L’innovation n’est pas ici un vain mot ; elle est le point de départ d’un « changement, d’un renouvellement » * 1 du modèle de transmission du savoir et de la connaissance tel que construit à l’époque des Lumières puis, au 19e et 20e siècle à l’école de la IIIe République.

Avant de penser la question de l’innovation en lien avec le projet, il nous faut porter un regard introspectif sur nos pratiques pédagogiques dans l’enseignement supérieur. Quand le monde est (re)défini par les « Petites Poucettes »* 2, quelle place accorder au « Professeur » au 21e siècle ? Quelle est sa légitimité, sa raison d’être et de faire ? Comment s’organise l’apprentissage ? À quelles fins ? Peut-on encore parler de transmission des connaissances ? Comment valoriser les savoir-faire et les savoir-être ? Qu’est-ce qu’une pédagogie innovante ?

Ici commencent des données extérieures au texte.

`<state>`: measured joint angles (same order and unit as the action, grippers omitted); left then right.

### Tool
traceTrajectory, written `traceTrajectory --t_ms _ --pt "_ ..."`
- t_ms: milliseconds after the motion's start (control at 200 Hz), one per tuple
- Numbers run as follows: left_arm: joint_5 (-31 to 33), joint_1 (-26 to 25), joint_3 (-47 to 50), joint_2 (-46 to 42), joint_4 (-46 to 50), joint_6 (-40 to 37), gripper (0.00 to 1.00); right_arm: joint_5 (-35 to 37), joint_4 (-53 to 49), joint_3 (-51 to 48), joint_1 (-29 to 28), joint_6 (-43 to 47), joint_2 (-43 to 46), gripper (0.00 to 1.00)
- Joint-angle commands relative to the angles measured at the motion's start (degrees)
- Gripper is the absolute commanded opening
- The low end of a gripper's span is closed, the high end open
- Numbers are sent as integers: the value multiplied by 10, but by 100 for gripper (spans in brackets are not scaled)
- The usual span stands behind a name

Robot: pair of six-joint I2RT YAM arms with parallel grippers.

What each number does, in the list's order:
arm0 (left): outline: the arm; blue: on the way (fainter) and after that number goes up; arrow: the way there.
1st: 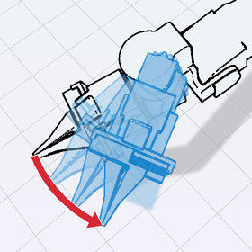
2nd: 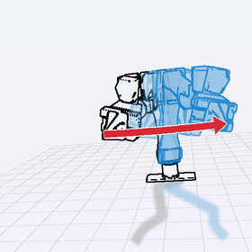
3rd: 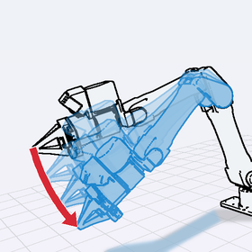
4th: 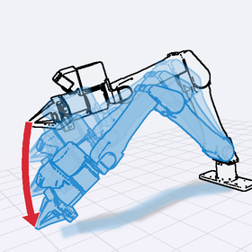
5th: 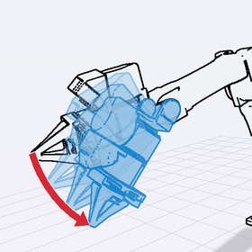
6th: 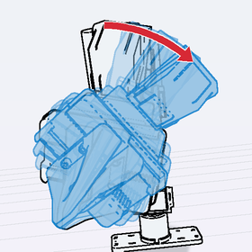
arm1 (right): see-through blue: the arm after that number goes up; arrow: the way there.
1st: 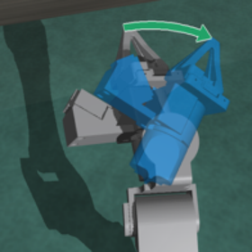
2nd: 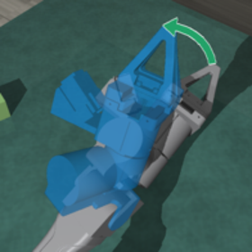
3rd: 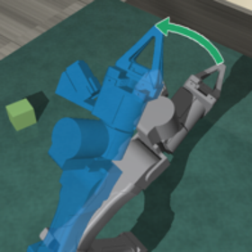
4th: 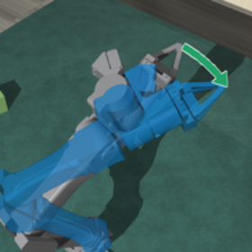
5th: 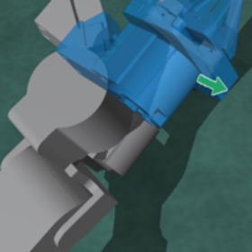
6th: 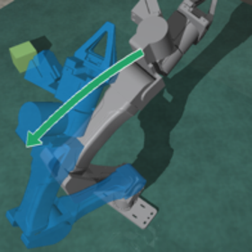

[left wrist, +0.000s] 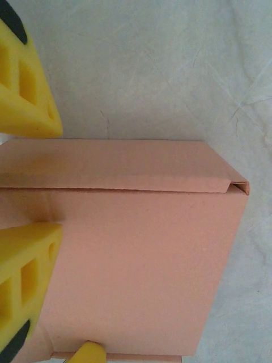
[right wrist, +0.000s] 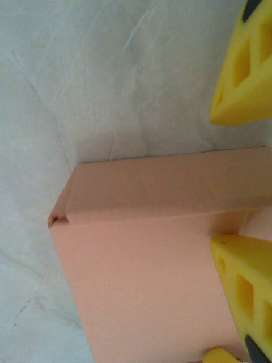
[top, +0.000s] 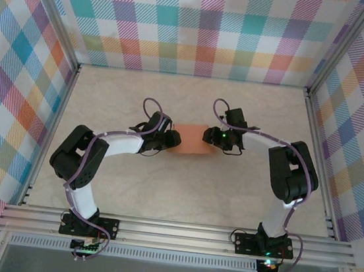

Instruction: Fold the paper box

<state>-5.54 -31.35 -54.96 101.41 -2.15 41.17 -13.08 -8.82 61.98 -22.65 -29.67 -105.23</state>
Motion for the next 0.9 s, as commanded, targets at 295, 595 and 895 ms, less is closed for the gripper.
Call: traceTrajectory --t_ms 295,595,895 --pt "25 18 -63 -32 68 -59 66 3 42 -53 10 -15 84 68" --pt "-18 57 -50 -16 45 -76 54 -127 128 -92 65 -111 67 68" --pt "-123 71 -42 31 -28 -75 43 -167 149 -86 70 -125 36 67"
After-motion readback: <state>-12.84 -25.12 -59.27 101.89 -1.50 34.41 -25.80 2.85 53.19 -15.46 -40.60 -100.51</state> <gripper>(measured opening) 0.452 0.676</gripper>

Ce travail réflexif sur nos pratiques est difficile parce qu’il touche à notre tradition française de la transmission verticale du savoir, parce qu’il change les rôles de chacun – enseignant et apprenant -, parce qu’il induit des rapports horizontaux de collaboration et finalement parce qu’il demande imagination et création. Toutes les Grandes écoles et Universités sont engagées aujourd’hui dans cette transformation nécessaire. Certaines avec plus de facilité et de succès que d’autres. La rupture est toutefois en marche. Qu’on en soit acteur ou qu’on la subisse, elle est désormais incontournable.

Mais alors que fait et que propose de plus (ou de moins) le Centre Michel Serres en regard des approches existantes ?

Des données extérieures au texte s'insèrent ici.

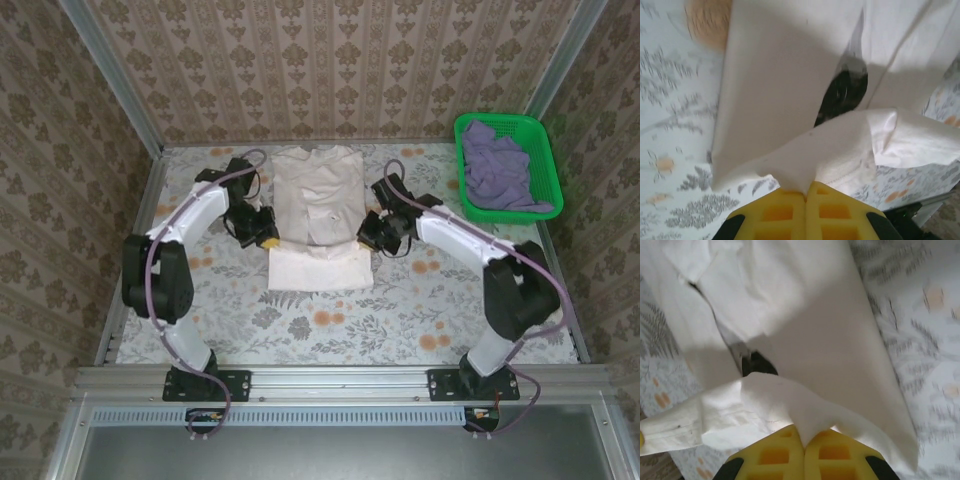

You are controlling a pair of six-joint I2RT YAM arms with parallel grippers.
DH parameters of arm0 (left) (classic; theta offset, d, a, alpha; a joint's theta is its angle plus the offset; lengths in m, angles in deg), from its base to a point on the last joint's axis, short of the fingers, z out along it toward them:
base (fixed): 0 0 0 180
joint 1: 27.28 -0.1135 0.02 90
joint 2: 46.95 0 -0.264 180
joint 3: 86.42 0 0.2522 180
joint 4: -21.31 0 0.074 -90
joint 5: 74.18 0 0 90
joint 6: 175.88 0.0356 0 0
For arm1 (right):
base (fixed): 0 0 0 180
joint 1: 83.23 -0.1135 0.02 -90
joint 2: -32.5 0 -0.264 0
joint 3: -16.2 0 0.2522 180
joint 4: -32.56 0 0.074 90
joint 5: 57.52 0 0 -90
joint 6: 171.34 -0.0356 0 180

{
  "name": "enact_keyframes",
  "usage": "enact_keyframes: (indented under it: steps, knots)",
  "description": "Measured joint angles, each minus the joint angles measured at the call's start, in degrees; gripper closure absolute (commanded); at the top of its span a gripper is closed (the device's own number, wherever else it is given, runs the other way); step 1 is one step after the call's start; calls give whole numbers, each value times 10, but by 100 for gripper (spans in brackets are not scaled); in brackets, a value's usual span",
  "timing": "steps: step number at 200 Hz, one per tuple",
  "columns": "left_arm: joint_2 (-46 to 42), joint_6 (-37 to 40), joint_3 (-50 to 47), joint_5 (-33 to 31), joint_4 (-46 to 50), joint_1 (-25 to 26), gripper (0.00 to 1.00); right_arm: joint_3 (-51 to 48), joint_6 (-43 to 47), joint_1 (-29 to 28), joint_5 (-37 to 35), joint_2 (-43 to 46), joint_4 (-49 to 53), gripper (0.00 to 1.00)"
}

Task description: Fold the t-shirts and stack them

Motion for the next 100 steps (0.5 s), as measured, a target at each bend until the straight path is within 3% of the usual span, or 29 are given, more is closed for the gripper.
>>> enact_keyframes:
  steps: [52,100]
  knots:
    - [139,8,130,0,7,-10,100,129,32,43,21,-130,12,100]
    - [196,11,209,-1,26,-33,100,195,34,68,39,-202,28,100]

A priori pas grand chose d’exceptionnel si ce n’est de former des groupes d’étudiants provenant de l’ensemble des écoles de heSam Université* 3, de les enfermer dans un bocal durant 5 mois et de leur en donner la clef, sans restriction et en toute confiance, pour qu’ils réalisent ensemble un projet ambitieux  qui les dépasse.

Cette description pourrait être simpliste si elle n’était pas associée à une démarche pédagogique innovante, soigneusement étudiée, assez éloignée des règles et principes d’enseignement posés dans nos établissements d’Enseignements Supérieurs. Cette démarche pédagogique peut se résumer en trois points :

1 – Réinventer l’apprendre ensemble

L’innovation réside plus dans le concept de réapprendre à travailler ensemble que dans le fait de réinventer mécanique ce qui a déjà été produit. Nous devons nous tourner vers ceux qui nous connaissons peu et mal. Ceux qui travaillent sur des mêmes sujets avec des approches, des temporalités, des cultures, des définitions et des vocabulaires différents.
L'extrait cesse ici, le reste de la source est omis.